Image source: National Cancer Institute.

What initially drew Celgene to Agios all the way back in 2010 was the company's research into mutations of IDH1 and IDH2, which are enzymes thought to be critical to the development of certain types of cancers. Agios has two collaborative IDH mutation-targeted drugs in development: AG-120 for IDH1 mutant tumors and AG-221 for IDH2 mutant tumors. Of the two, it's the IDH2-mutant inhibitor AG-221 that looks most exciting.

At the American Society of Hematology's annual meeting earlier this month, Agios announced updated data from its phase 1/2 study involving AG-221 for 209 patients. Of the response-evaluable patients, 37% (59 of 159) with relapsed or refractory acute myeloid leukemia demonstrated an overall response rate, with 18% (29 of 159) showing a complete remission. Furthermore, responding patients who were taking AG-221 for up to 18 months demonstrated a median 6.9-month durable response rate.

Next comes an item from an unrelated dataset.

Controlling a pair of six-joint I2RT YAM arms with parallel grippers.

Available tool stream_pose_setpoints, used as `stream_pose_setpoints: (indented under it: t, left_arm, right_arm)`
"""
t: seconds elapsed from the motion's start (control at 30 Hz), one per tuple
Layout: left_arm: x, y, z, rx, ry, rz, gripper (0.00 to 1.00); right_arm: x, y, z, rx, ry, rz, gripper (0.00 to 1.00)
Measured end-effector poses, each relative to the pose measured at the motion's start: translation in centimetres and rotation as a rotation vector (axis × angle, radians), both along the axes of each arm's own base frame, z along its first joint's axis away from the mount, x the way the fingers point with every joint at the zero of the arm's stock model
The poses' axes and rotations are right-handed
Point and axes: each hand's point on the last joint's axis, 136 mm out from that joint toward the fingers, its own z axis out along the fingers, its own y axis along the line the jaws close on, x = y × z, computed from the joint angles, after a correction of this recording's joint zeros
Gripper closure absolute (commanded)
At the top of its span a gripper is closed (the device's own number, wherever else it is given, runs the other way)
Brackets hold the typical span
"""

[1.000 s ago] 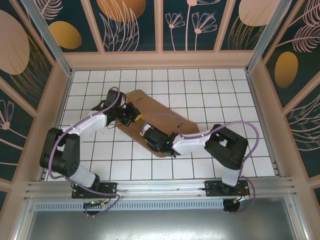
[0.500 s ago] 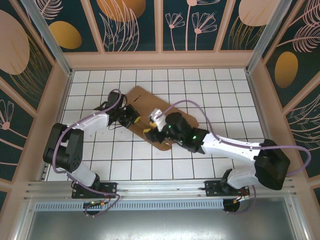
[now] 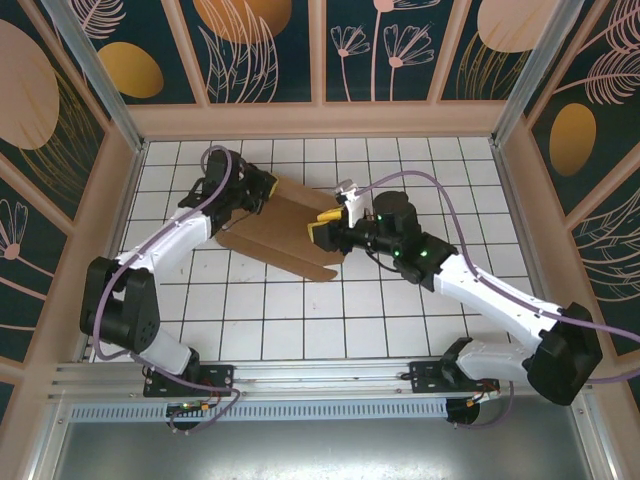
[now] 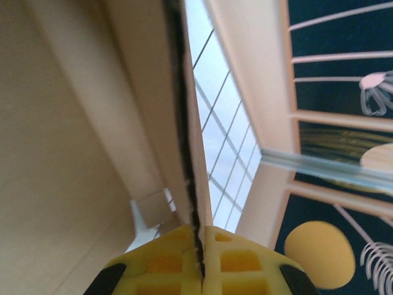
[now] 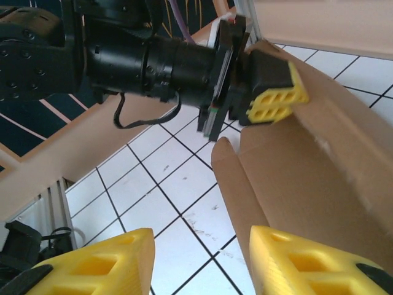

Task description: Fold the paper box

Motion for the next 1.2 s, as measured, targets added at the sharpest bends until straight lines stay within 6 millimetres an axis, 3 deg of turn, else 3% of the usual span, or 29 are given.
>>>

Agios' stock took some heat after releasing this data since AG-221 had demonstrated an overall response rate of 40% in a prior update. However, even with an ORR of 37% in relapsed and refractory AML, AG-221 has the potential to become a standard of care treatment. As a standard of care treatment, it would likely command $1 billion-plus in sales per year.

Finally, I'd stick with the collaborative trend and focus on Celgene's partnership with OncoMed Pharmaceuticals (OMED).

Image source: OncoMed Pharmaceuticals.

OncoMed has an interesting way of attacking cancer. Instead of trying to contain the proliferation of existing cells, OncoMed is developing drugs that target cancer stem cells, or CSCs, which are typically impervious to chemotherapy and radiation therapy. It's believed by researchers that CSCs are also what's responsible for cancer recurrence and metastasis.

OncoMed's lead product is demcizumab, a monoclonal antibody that targets DLL4, an activator notch that's important for the development of cancer. Although it's early in the development process, results from a phase 1b study involving demcizumab suggested the drug was safe and gave hints of early efficacy. The real test will come in the DENALI and YOSEMITE phase 2 trials for first-line non-small cell lung cancer and first-line pancreatic cancer where we'll be able to get a good look at the efficacy of demcizumab relative to a placebo.

Celgene and OncoMed are currently partnered on up to six developing compounds, but its demcizumab and its blockbuster potential that looks, by far, the most intriguing.

What now for Celgene?
Now that you have a better idea of what's in Celgene's pipeline, you might be wondering what you should do with Celgene's stock. My suggestion? Consider buying in or adding more.

Celgene's ability to grow organically, boost its growth through collaborations, and purchase growth on an as-needed basis, gives it multiple ways to churn out double-digit sales growth. Plus, Celgene announced a $4 billion addition to its share repurchase program earlier this year to reward its faithful investors. Considering that Celgene's PEG ratio is still below one and its collaboration and in-house pipeline is incredibly deep, I'd suggest taking a good look at potentially adding this stock to your long-term portfolio.